Exercise goal: I need all of the entries printed exactly.

Given data below:

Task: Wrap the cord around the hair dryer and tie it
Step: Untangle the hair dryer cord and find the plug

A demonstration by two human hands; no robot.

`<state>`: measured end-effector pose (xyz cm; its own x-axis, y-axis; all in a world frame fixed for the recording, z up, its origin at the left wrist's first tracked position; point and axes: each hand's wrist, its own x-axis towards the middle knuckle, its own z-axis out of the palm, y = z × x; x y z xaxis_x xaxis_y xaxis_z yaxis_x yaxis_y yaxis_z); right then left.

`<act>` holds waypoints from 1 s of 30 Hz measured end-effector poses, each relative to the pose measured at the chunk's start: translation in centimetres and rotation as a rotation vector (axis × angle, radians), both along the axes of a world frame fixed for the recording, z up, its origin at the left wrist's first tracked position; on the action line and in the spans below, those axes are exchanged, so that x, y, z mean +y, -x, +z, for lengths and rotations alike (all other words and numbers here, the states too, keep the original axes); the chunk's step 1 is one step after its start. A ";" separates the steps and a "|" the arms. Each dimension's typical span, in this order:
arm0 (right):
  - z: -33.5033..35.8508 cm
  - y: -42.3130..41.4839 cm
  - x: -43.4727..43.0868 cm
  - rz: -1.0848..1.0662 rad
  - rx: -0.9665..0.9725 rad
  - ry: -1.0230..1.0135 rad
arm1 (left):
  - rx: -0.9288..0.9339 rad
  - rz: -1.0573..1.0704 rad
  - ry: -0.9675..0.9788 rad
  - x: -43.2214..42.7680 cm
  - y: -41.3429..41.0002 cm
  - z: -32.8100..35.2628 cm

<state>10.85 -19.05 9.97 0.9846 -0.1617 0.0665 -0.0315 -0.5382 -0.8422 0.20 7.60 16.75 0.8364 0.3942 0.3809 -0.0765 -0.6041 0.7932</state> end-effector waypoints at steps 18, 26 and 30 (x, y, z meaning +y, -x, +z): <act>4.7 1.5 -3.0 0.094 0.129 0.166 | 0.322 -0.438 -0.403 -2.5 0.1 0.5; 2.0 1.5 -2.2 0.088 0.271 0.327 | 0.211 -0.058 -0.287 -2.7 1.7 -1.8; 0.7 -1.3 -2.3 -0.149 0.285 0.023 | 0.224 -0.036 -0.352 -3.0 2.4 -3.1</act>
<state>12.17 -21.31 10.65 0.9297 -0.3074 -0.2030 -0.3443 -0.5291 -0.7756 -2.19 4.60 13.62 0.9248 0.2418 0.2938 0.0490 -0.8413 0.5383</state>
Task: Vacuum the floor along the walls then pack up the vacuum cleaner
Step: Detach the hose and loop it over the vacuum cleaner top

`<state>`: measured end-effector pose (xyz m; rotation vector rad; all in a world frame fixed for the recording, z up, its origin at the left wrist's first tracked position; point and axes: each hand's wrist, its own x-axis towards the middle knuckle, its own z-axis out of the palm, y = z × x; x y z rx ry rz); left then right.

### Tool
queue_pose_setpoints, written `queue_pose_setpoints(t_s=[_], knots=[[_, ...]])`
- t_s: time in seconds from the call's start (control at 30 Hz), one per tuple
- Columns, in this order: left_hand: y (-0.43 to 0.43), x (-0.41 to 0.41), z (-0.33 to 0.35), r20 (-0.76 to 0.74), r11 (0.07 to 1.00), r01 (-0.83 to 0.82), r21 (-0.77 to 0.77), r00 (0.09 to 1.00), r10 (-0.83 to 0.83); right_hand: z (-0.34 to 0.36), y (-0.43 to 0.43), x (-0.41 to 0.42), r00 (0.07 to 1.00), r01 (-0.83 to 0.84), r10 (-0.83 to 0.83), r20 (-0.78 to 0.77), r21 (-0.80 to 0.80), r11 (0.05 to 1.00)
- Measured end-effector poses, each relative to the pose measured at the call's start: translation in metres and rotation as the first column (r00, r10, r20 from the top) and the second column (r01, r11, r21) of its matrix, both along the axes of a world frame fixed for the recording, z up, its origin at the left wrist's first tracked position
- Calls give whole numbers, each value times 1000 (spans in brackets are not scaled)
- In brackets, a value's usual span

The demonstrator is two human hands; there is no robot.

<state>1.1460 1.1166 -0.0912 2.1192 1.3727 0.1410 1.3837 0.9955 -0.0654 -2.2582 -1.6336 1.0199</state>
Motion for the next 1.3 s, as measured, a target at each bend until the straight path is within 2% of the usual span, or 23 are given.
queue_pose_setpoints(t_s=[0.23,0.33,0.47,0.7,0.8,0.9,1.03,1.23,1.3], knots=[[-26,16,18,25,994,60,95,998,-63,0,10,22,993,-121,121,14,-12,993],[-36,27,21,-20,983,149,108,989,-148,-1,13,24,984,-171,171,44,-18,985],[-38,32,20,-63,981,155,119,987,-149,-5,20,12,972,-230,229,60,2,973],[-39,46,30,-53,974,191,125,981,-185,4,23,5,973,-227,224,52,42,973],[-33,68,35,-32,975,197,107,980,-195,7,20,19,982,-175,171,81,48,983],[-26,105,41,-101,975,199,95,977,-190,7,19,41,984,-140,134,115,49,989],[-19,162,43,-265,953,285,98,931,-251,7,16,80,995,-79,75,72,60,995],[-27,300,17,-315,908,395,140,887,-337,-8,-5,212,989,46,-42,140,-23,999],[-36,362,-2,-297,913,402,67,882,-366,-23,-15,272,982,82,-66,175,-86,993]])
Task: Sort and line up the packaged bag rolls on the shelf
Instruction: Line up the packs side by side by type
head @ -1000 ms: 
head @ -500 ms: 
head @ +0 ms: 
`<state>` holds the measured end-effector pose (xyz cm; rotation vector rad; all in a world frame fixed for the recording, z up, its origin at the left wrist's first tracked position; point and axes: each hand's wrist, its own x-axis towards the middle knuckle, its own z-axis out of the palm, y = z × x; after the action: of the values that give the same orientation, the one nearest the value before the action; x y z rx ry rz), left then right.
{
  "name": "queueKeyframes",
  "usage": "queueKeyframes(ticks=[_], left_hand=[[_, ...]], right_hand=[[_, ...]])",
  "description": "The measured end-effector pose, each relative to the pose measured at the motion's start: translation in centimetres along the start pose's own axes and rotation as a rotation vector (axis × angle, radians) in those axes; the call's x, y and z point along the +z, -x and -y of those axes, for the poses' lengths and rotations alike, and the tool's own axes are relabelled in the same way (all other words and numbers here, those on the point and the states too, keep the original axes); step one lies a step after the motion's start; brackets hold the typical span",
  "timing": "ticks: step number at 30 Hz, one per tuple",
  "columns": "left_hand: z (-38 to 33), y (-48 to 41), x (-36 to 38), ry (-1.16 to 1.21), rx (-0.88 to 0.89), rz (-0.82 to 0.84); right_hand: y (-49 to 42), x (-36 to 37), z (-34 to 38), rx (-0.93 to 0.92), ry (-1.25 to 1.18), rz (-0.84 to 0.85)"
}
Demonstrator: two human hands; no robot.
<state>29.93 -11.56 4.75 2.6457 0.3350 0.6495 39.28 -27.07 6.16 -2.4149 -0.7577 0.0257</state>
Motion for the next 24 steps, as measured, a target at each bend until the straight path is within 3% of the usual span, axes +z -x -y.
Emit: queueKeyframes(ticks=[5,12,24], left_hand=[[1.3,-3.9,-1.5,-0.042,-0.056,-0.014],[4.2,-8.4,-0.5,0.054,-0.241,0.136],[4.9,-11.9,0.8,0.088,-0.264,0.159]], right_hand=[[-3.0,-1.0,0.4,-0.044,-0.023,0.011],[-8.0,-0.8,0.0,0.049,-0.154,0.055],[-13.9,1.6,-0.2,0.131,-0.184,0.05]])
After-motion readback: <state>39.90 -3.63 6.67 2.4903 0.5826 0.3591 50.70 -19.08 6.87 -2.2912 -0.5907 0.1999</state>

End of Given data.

Completed task:
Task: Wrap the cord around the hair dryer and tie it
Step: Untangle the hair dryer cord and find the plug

A demonstration by two human hands; no robot.

`<state>`: measured end-effector pose (xyz cm; its own x-axis, y-axis; all in a world frame fixed for the recording, z up, its origin at the left wrist's first tracked position; point and axes: each hand's wrist, its own x-axis towards the middle knuckle, its own z-axis out of the palm, y = z × x; x y z xaxis_x xaxis_y xaxis_z yaxis_x yaxis_y yaxis_z); right then left.

`<act>` holds waypoints from 1 s of 30 Hz measured end-effector poses, each relative to the pose measured at the chunk's start: translation in centimetres and rotation as a rotation vector (axis × angle, radians), both along the axes of a world frame fixed for the recording, z up, its origin at the left wrist's first tracked position; on the action line and in the spans below, those axes are exchanged, so that x, y, z mean +y, -x, +z, for lengths and rotations alike (all other words and numbers here, the states too, keep the original axes); the chunk's step 1 is one step after its start. A ";" separates the steps and a "|" the arms. Each dimension's typical span, in this order:
arm0 (right):
  - z: -33.5033..35.8508 cm
  - y: -42.3130..41.4839 cm
  - x: -43.4727..43.0868 cm
  - rz: -1.0848..1.0662 rad
  - rx: -0.9665..0.9725 rad
  - ry: -1.0230..1.0135 rad
arm1 (left):
  - rx: -0.9288..0.9339 rad
  - rz: -1.0573..1.0704 rad
  - ry: -0.9675..0.9788 rad
  - x: -43.2214..42.7680 cm
  - y: -41.3429..41.0002 cm
  - z: -32.8100..35.2628 cm

<state>10.85 -19.05 9.97 0.9846 -0.1617 0.0665 -0.0315 -0.5382 -0.8422 0.20 7.60 16.75 0.8364 0.3942 0.3809 -0.0765 -0.6041 0.7932</state> end-effector waypoints at steps 18, 26 and 30 (x, y, z meaning +y, -x, +z): <act>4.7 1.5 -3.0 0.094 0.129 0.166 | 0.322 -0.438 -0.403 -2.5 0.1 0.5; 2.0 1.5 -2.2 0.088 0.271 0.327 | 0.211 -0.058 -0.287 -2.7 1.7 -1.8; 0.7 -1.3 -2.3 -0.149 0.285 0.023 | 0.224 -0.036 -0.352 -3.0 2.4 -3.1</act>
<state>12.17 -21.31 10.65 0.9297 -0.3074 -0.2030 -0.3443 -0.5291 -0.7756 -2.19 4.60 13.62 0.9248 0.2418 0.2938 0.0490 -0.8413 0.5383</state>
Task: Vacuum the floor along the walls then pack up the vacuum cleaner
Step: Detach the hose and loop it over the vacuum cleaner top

`<state>`: measured end-effector pose (xyz m; rotation vector rad; all in a world frame fixed for the recording, z up, its origin at the left wrist's first tracked position; point and axes: each hand's wrist, its own x-axis towards the middle knuckle, its own z-axis out of the palm, y = z × x; x y z rx ry rz); left then right.

### Tool
queue_pose_setpoints, written `queue_pose_setpoints(t_s=[_], knots=[[_, ...]])`
- t_s: time in seconds from the call's start (control at 30 Hz), one per tuple
- Columns, in this order: left_hand: y (-0.43 to 0.43), x (-0.41 to 0.41), z (-0.33 to 0.35), r20 (-0.76 to 0.74), r11 (0.07 to 1.00), r01 (-0.83 to 0.82), r21 (-0.77 to 0.77), r00 (0.09 to 1.00), r10 (-0.83 to 0.83); right_hand: z (-0.34 to 0.36), y (-0.43 to 0.43), x (-0.41 to 0.42), r00 (0.07 to 1.00), r01 (-0.83 to 0.84), r10 (-0.83 to 0.83), r20 (-0.78 to 0.77), r21 (-0.80 to 0.80), r11 (0.05 to 1.00)
- Measured end-effector poses, each relative to the pose measured at the call's start: translation in metres and rotation as the first column (r00, r10, r20 from the top) and the second column (r01, r11, r21) of its matrix, both along the axes of a world frame fixed for the recording, z up, its origin at the left wrist's first tracked position
- Calls give whole numbers, each value times 1000 (spans in brackets are not scaled)
- In brackets, a value's usual span

The demonstrator is two human hands; there is no robot.

<state>1.1460 1.1166 -0.0912 2.1192 1.3727 0.1410 1.3837 0.9955 -0.0654 -2.2582 -1.6336 1.0199</state>
Motion for the next 1.3 s, as measured, a target at each bend until the straight path is within 2% of the usual span, or 23 are given.
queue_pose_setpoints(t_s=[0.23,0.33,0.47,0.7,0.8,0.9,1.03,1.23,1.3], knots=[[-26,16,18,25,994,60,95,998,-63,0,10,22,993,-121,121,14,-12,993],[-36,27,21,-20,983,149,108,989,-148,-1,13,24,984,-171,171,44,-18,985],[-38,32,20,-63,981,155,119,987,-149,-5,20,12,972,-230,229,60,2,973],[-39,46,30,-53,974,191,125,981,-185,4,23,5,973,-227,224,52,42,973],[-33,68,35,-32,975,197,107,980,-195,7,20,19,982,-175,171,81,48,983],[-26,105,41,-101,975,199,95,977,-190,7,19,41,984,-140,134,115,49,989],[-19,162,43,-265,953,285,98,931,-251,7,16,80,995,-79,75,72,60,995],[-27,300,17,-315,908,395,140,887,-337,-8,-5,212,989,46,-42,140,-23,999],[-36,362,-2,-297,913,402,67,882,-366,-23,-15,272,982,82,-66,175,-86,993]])
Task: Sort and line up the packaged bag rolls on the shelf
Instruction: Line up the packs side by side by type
head @ -1000 ms: 
head @ -500 ms: 
head @ +0 ms: 
`<state>` holds the measured end-effector pose (xyz cm; rotation vector rad; all in a world frame fixed for the recording, z up, its origin at the left wrist's first tracked position; point and axes: each hand's wrist, its own x-axis towards the middle knuckle, its own z-axis out of the palm, y = z × x; after the action: of the values that give the same orientation, the one nearest the value before the action; x y z rx ry rz), left then right.
{
  "name": "queueKeyframes",
  "usage": "queueKeyframes(ticks=[_], left_hand=[[_, ...]], right_hand=[[_, ...]])",
  "description": "The measured end-effector pose, each relative to the pose measured at the motion's start: translation in centimetres along the start pose's own axes and rotation as a rotation vector (axis × angle, radians) in those axes; the call's x, y and z point along the +z, -x and -y of those axes, for the poses' lengths and rotations alike, and the tool's own axes are relabelled in the same way (all other words and numbers here, those on the point and the states too, keep the original axes); step one lies a step after the motion's start; brackets hold the typical span",
  "timing": "ticks: step number at 30 Hz, one per tuple",
  "columns": "left_hand: z (-38 to 33), y (-48 to 41), x (-36 to 38), ry (-1.16 to 1.21), rx (-0.88 to 0.89), rz (-0.82 to 0.84); right_hand: y (-49 to 42), x (-36 to 37), z (-34 to 38), rx (-0.93 to 0.92), ry (-1.25 to 1.18), rz (-0.84 to 0.85)"
}
Demonstrator: two human hands; no robot.
<state>29.93 -11.56 4.75 2.6457 0.3350 0.6495 39.28 -27.07 6.16 -2.4149 -0.7577 0.0257</state>
Motion for the next 24 steps, as measured, a target at each bend until the straight path is within 3% of the usual span, axes +z -x -y.
Emit: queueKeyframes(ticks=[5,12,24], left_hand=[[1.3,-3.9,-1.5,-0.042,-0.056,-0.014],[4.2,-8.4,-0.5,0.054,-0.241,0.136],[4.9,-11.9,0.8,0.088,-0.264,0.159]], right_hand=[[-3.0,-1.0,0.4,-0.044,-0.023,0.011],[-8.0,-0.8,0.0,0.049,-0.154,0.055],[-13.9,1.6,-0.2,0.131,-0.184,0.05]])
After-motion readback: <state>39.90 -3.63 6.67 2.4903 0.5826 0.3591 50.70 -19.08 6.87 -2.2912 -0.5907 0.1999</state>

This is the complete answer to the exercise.